February 21, 2012|By Nathan Olivarez-Giles
  • The BlackBerry PlayBook tablet from Research in Motion.
The BlackBerry PlayBook tablet from Research in Motion. (Nathan Olivarez-Giles…)

For the first time, Research In Motion's BlackBerry PlayBook tablet now has a fully functioning email app and it only took RIM 10 months to get here.

On Tuesday, RIM released PlayBook OS 2.0, an update to the tablet's operating system that was originally supposed to be released last year but, like many RIM products recently, was hit with delays.

The PlayBook OS 2.0 downloadable update brings a few new features, but they are key features that RIM is hoping will help boost sales of the slow-selling tablet. The Canadian company has offered multiple price cuts for the PlayBook but that hasn't helped much. Last December, RIM reported a $485-million loss in unsold PlayBook inventory.

The software update also gives the PlayBook the ability to run applications developed for Google's Android operating system, which is a play by RIM to get thousands of new apps up and running on its device as developers have largely shied away from building apps for the slow-selling tablet thus far.

The PlayBook's new native email client, called Messages, will pull in emails from multiple accounts, as well as messages and updates from Facebook, Twitter and LinkedIn, RIM said in a blog post.

Previously, PlayBook owners could only use the included email app if they had their tablet wirelessly synced with a BlackBerry smartphone nearby that could stream email messages to the device.

If PlayBook owners had no BlackBerry phone or maybe took their tablets to the office and left their phones at home, the email app wasn't able to function on its own.

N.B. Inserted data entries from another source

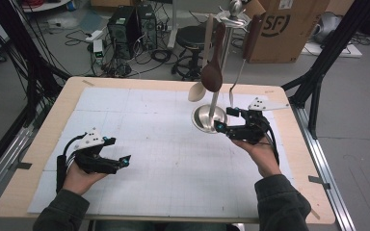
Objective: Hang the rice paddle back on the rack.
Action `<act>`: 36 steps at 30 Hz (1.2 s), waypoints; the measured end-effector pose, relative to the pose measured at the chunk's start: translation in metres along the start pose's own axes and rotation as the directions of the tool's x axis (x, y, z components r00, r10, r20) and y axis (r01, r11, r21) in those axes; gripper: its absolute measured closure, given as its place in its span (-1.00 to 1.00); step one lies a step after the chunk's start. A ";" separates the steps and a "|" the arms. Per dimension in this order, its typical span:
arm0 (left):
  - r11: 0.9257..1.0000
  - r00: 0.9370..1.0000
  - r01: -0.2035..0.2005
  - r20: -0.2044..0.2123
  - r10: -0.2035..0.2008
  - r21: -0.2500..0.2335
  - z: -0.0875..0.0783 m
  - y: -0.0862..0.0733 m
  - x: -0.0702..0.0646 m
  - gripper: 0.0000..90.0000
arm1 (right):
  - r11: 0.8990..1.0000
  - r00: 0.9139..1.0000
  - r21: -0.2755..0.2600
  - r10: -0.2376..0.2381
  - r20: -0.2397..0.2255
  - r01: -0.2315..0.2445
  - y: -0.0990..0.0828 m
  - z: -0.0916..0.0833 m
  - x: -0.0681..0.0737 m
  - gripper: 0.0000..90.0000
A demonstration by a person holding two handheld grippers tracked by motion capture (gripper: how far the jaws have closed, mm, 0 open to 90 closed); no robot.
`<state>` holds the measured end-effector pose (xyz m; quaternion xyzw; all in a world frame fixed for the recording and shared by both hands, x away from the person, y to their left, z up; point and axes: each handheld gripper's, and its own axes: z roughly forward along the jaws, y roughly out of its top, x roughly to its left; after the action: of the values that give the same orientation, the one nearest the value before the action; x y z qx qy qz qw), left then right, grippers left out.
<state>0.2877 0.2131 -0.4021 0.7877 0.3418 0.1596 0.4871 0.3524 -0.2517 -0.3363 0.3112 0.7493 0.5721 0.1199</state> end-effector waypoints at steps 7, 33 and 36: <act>1.000 1.000 0.003 -0.001 -0.003 0.001 -0.001 0.000 0.001 -0.73 | 1.000 1.000 0.019 -0.021 0.008 0.020 -0.009 0.000 0.002 -0.60; 1.000 1.000 0.012 -0.002 -0.012 0.000 -0.002 -0.001 0.002 -0.74 | 0.997 0.999 0.067 -0.028 0.031 0.026 -0.046 -0.004 0.008 -0.70; 1.000 1.000 0.011 -0.001 -0.011 -0.002 -0.002 -0.001 0.002 -0.74 | 0.998 0.999 0.066 -0.023 0.037 0.020 -0.049 -0.005 0.010 -0.73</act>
<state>0.2878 0.2163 -0.4022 0.7853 0.3461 0.1575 0.4885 0.3259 -0.2575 -0.3787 0.3178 0.7685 0.5399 0.1301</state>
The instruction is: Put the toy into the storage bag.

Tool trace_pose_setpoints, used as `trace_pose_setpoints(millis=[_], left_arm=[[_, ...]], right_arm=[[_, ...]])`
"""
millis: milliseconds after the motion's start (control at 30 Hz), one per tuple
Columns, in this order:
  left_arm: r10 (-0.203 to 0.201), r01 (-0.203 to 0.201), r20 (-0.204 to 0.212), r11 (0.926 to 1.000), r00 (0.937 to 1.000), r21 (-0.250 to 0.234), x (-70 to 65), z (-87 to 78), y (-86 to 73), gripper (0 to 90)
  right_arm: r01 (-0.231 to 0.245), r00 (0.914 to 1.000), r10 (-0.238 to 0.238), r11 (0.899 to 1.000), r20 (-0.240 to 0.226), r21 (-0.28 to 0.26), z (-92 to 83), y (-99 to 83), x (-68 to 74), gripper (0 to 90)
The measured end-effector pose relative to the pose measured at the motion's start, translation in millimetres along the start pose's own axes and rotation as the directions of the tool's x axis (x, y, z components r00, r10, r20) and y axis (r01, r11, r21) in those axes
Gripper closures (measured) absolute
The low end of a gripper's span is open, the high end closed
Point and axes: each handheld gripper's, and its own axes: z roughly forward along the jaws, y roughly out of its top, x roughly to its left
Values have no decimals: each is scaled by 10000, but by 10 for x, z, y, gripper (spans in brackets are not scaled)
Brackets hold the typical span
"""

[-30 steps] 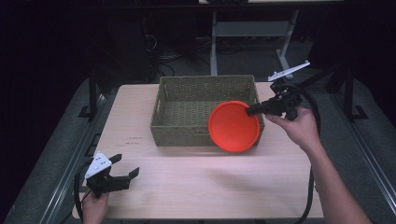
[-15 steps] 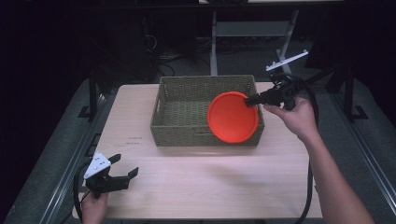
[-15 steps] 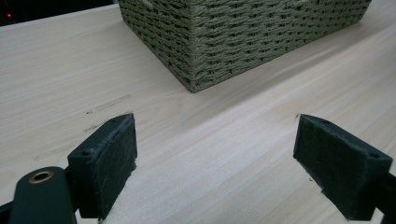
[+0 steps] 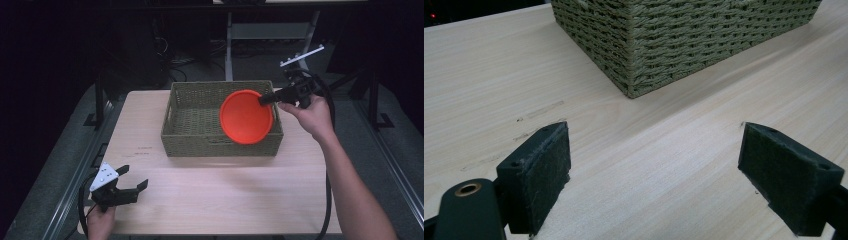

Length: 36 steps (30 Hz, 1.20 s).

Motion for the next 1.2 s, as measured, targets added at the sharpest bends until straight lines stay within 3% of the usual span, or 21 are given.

It was a strange omission for RIM given that its phones' email apps are a favorite of enterprise users.

The integration with social networks seen in Message is also added to the PlayBook's Calendar and Contacts apps, with events and contacts from Facebook, Twitter and LinkedIn being pulled into those apps as well, RIM said.

One major feature still missing from the PlayBook, and promised for a future software updated, is BlackBerry Messenger, RIM's free BlackBerry to BlackBerry texting messaging service that is better known as BBM.

RIM's PlayBook OS is essentially a modified version of the company's touch-based QNX operating system, which is also going to be the basis of the new software for BlackBerry smartphones due later this year, known as BlackBerry 10.